対するコノヨザルはタイプ一致の『ドレインパンチ』なので一発の威力がカイリキーよりも高く、更に回復のオマケ付きだ。
「『ふんどのこぶし』!」
攻撃を何度も受けたので、『ふんどのこぶし』の威力が最大になったので一気に勝負をつけようと『ふんどのこぶし』を指示するが、コノヨザルは動きを止めてしまった。
「ヴ…キィ!」
「しまった⁉︎麻痺か!」
コノヨザルは『かみなりパンチ』の追加効果で麻痺状態になってしまった。
「チャンスよ!『かみなりパンチ』!」
「クッ、防御を固めろ!」
攻撃を回避出来ないと判断し、防御してダメージを減らそうとするが、カイリキーの三発の『かみなりパンチ』で防御している腕を弾かれ最後の『かみなりパンチ』がコノヨザルに直撃してしまった。

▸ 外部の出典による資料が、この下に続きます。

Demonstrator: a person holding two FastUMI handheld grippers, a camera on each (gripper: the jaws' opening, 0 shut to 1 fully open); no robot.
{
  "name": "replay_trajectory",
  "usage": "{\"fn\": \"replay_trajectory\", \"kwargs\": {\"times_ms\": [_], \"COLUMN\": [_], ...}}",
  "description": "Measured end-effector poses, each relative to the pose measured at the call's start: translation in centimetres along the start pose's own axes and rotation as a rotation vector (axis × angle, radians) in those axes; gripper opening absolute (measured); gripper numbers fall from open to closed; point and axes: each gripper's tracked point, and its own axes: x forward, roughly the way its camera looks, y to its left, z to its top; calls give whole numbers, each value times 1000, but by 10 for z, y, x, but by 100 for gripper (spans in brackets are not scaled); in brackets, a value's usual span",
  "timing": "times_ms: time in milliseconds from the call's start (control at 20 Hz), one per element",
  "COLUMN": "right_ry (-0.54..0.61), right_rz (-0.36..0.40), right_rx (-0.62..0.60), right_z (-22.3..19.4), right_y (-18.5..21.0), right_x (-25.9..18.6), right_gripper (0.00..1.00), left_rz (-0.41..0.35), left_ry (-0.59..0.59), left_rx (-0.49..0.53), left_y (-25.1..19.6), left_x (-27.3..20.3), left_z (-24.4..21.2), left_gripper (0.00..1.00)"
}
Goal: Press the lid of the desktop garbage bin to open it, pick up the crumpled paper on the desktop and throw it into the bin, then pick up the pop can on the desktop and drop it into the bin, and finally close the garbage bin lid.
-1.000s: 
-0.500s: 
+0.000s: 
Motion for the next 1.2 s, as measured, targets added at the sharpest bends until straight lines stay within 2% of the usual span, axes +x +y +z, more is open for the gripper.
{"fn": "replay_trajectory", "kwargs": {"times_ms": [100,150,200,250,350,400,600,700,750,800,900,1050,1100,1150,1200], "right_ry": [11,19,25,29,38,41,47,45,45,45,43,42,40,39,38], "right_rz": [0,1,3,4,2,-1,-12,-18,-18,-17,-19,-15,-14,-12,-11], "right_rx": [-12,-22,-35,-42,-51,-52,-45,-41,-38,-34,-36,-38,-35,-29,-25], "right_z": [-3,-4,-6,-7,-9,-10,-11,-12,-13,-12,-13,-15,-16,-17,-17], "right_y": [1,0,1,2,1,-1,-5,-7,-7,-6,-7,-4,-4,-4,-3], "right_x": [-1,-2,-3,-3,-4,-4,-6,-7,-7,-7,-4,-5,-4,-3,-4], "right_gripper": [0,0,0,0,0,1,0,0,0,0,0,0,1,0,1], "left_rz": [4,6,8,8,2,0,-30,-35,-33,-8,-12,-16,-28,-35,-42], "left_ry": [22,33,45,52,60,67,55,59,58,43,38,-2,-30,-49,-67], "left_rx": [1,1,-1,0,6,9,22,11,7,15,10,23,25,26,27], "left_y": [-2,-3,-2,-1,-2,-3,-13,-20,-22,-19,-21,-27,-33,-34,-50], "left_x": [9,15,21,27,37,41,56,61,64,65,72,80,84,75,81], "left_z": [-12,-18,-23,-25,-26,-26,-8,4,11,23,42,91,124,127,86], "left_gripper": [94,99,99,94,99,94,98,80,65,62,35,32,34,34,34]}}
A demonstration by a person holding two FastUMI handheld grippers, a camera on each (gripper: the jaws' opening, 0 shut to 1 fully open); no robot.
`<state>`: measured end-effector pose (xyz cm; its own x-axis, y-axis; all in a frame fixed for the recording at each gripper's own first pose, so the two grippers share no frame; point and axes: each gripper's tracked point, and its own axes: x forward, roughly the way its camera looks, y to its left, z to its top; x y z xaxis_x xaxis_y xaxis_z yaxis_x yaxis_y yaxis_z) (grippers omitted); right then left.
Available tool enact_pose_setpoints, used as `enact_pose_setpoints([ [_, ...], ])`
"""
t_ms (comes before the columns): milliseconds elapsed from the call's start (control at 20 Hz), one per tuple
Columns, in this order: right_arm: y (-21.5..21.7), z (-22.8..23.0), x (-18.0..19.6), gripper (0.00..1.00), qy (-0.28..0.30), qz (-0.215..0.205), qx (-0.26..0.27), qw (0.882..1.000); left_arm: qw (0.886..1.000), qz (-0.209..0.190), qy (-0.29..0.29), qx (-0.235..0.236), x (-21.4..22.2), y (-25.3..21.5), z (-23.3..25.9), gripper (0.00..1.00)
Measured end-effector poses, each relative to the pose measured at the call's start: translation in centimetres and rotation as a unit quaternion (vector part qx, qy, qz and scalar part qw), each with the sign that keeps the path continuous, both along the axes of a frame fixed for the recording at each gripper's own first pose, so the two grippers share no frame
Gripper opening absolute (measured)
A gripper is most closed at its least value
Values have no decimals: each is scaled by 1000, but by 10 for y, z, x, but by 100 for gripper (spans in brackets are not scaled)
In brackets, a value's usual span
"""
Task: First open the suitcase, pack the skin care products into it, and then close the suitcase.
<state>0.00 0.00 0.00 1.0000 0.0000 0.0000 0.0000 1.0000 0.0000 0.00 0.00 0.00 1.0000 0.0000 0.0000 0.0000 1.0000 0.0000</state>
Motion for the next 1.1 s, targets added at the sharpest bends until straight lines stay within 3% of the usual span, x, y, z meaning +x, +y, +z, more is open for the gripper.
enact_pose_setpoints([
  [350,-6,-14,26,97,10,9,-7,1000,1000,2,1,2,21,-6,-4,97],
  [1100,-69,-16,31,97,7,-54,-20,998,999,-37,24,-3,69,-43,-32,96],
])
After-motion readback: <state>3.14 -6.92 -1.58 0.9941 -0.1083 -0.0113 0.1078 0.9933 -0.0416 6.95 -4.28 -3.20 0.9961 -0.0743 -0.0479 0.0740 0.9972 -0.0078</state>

「戻れ、コノヨザル。ドサイドン、バトルスタンバイ!」
「ドォォサァァ!」
なんとか耐えたコノヨザルだが、これ以上は不利と判断し下げてドサイドンを出した。
ヨーコのカイリキーの特性は恐らく『こんじょう』なので、ブーバーンを出して『ほのおのからだ』などで火傷状態になると厄介なので、相性が悪いがドサイドンを選んだ。
「『クロスチョップ』!」
「リィキィィ!」
「ドサイドン、『いわなだれ』をコントロールして一直線に配置しろ!」
「ドォサァ!」
カイリキーは『クロスチョップ』で突っ込んで来るが、ドサイドンは『いわなだれ』をコントロールして、カイリキーとドサイドンの間にいくつもの岩の盾を配置した。
ドダイトスの『ストーンエッジ』をコントロールする戦術をドサイドンも習得したので、以前より自分の思った所に『いわなだれ』を落とす事が出来る様になった。
カイリキーは岩の盾に突っ込んで来たが、二つ目の岩を破壊した辺りから勢いが徐々に弱くなり、五つ目の岩に弾かれてしまった。
「決めろ!『じしん』!」
すぐに立ち上がろうとするカイリキーだが、次の行動をとる前に『じしん』を喰らい戦闘不能になる。